Они стояли в широкой аллее парка, над ними свешивались ветви деревьев, покрытые инеем, их толкали люди, бегущие на каток и с катка. Внизу, на озере, гремел духовой оркестр, празднично блистал изрезанный коньками лед, сквозь ветви деревьев были видны легкие и стройные фигуры конькобежцев.
— Что ты тут делал? — спросил Дзержинский.
— Смотрел. А ты?
— Я шел смотреть.
— Пойдем покатаемся, — предложил Россол.
— Нельзя. В таких местах можно легко наскочить на филера.[2] Посидим тут.

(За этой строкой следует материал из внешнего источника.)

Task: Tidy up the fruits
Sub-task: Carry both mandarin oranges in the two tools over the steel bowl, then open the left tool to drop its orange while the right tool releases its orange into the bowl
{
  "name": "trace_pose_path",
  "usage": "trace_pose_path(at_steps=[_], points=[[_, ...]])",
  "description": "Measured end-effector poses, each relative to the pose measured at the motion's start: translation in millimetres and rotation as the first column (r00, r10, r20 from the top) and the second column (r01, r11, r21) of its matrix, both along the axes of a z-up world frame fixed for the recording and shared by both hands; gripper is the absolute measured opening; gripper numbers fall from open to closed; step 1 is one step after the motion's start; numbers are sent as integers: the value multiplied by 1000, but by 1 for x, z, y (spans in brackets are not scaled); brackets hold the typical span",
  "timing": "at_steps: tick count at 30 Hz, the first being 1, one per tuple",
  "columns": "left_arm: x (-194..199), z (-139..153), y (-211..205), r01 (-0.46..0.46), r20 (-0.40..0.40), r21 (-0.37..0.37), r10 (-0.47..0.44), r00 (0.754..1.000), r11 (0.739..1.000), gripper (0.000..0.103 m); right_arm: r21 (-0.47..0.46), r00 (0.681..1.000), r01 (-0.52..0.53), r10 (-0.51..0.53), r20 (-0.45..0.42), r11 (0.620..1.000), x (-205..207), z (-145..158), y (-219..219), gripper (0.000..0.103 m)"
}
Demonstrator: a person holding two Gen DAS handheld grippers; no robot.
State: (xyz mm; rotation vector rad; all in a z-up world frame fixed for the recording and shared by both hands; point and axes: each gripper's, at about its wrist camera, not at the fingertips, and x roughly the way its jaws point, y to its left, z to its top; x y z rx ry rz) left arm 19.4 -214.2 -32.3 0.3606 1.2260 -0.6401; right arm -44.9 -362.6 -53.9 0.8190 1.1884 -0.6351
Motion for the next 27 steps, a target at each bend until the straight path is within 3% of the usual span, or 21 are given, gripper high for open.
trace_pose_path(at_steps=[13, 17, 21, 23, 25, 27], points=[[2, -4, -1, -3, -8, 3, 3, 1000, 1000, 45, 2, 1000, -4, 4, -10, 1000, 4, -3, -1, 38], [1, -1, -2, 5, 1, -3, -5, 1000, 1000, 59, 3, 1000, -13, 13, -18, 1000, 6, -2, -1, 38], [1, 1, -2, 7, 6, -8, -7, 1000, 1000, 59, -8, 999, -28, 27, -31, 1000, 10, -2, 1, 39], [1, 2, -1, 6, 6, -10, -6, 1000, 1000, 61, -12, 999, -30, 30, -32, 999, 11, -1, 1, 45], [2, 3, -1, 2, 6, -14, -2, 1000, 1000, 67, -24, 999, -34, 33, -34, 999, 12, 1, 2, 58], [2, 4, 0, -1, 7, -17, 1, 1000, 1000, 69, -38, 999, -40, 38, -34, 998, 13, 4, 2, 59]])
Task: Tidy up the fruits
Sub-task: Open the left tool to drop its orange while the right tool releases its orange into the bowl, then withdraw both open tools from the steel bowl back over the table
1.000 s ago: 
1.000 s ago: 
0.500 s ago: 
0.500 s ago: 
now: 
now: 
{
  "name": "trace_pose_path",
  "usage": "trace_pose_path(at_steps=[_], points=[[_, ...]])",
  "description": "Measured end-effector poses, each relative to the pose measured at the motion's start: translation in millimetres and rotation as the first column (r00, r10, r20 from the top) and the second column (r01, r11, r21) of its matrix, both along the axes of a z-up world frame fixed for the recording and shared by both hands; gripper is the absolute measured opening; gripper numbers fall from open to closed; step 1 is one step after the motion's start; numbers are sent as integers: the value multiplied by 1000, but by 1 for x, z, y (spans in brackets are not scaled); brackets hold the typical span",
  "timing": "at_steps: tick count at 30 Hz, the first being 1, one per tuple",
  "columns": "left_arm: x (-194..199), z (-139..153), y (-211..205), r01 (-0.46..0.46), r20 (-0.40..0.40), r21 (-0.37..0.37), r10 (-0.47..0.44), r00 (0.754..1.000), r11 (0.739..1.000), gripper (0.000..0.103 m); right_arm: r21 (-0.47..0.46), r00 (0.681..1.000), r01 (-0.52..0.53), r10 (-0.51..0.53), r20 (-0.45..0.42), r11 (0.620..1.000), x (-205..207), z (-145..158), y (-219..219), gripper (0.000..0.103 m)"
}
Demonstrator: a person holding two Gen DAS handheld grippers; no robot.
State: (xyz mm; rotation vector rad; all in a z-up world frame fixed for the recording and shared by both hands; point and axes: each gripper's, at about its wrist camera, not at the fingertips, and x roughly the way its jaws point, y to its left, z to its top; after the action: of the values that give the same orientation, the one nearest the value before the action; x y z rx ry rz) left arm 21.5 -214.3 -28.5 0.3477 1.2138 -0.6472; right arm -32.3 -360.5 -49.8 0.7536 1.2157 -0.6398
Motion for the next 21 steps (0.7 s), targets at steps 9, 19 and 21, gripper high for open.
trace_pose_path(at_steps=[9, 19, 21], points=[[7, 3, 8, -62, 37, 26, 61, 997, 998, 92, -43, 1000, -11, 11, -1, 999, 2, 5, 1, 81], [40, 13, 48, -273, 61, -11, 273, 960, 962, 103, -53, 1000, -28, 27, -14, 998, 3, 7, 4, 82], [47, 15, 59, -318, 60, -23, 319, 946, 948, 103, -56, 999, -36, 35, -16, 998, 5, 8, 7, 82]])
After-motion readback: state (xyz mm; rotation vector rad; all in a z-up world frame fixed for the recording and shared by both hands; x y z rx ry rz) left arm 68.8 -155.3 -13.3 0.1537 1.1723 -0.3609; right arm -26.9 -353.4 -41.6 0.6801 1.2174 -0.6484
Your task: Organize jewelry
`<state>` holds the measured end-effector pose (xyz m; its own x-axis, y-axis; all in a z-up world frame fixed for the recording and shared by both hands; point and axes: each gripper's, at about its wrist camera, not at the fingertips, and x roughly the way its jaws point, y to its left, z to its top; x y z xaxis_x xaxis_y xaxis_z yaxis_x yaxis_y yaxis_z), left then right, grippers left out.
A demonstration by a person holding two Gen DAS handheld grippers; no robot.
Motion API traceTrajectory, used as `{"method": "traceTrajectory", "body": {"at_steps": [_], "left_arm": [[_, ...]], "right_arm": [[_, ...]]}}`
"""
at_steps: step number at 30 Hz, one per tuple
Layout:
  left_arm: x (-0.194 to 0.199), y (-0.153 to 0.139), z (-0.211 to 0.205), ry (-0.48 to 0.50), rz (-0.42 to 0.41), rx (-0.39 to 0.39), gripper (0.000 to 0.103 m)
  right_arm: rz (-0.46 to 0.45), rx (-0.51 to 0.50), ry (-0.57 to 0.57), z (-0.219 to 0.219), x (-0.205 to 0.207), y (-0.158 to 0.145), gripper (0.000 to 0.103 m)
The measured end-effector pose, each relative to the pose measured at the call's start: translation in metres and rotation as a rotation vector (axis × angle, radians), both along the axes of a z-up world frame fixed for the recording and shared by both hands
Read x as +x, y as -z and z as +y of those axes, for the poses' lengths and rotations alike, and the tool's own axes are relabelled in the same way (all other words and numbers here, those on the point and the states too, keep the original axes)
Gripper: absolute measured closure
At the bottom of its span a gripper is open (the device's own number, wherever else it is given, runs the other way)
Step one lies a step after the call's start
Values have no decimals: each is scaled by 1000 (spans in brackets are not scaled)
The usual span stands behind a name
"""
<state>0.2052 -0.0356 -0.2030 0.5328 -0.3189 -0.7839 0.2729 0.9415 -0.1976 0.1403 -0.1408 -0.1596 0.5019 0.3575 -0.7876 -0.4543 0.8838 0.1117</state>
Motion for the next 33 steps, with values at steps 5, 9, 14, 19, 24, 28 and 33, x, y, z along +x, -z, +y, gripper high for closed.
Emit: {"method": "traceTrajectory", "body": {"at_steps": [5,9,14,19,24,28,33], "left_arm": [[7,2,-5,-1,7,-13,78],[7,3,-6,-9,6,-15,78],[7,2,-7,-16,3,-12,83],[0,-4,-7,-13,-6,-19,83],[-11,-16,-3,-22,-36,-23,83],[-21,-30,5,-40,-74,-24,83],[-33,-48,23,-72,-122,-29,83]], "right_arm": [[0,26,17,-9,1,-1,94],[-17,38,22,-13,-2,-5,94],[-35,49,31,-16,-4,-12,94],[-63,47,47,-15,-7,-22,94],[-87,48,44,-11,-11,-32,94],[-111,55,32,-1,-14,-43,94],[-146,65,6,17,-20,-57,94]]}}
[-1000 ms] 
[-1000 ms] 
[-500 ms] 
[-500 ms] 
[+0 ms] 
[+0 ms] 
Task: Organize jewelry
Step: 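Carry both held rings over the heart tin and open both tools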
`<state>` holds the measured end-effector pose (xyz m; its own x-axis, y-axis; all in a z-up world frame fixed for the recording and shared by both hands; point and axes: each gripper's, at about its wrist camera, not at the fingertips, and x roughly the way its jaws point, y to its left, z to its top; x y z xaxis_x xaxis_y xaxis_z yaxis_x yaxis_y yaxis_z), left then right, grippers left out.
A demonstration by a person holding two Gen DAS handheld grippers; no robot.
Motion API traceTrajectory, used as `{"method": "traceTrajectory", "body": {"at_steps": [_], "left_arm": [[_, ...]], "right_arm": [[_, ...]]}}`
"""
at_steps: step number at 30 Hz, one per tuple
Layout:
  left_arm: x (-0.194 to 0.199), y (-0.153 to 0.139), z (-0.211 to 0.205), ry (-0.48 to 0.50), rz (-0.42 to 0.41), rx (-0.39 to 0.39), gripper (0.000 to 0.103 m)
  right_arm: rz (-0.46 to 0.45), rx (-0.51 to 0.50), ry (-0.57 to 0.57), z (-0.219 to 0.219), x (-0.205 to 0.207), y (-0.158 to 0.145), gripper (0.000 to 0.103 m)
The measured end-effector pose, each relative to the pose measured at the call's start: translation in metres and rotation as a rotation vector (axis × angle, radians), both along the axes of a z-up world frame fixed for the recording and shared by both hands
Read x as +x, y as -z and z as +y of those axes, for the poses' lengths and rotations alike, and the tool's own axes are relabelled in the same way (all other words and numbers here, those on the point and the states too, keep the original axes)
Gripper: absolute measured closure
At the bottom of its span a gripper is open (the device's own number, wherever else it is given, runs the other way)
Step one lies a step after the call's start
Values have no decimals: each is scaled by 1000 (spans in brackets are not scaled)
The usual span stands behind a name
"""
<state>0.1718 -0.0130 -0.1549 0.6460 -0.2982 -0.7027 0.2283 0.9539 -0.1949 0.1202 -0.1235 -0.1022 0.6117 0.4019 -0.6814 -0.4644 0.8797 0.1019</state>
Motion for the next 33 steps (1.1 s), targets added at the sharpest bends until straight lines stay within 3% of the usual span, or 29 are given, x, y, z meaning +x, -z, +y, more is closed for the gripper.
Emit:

Сели на холодную, обмерзшую скамью. За то время, пока они не виделись, у Россола ввалились щеки, глаза смотрели теперь жестче, злее, подбородок стал выдаваться вперед.
— Что с тобой, Антон? — спросил Дзержинский. — Ты похудел, изменился.
— Болен, — коротко ответил Россол.
— Чем?
— Чахоточкой, как говорит один мой знакомый фельдшер.
Россол усмехнулся, боком взглянул на Дзержинского и вдруг сказал:
— Я тебя очень люблю, Яцек.
— И я тебя очень люблю, — просто и спокойно ответил Дзержинский. — И у меня есть одно предложение тебе, — угадай, какое?
— Поехать в Италию лечиться, — грустно улыбнулся Россол, — или не верить врачам, которые всё врут. Да? Это ты хотел сказать?
Но Дзержинский хотел сказать совсем не это. Поблескивая глазами, он предложил устроить пир в честь свидания друзей. Идет? В конце концов один раз в жизни можно себе позволить небольшой пир. Черт побери, уже полгода он не ест досыта! И, кроме того, ужасно хочется кофе. Натурального черного кофе. Он так согревает и так поддерживает силы! Не правда ли?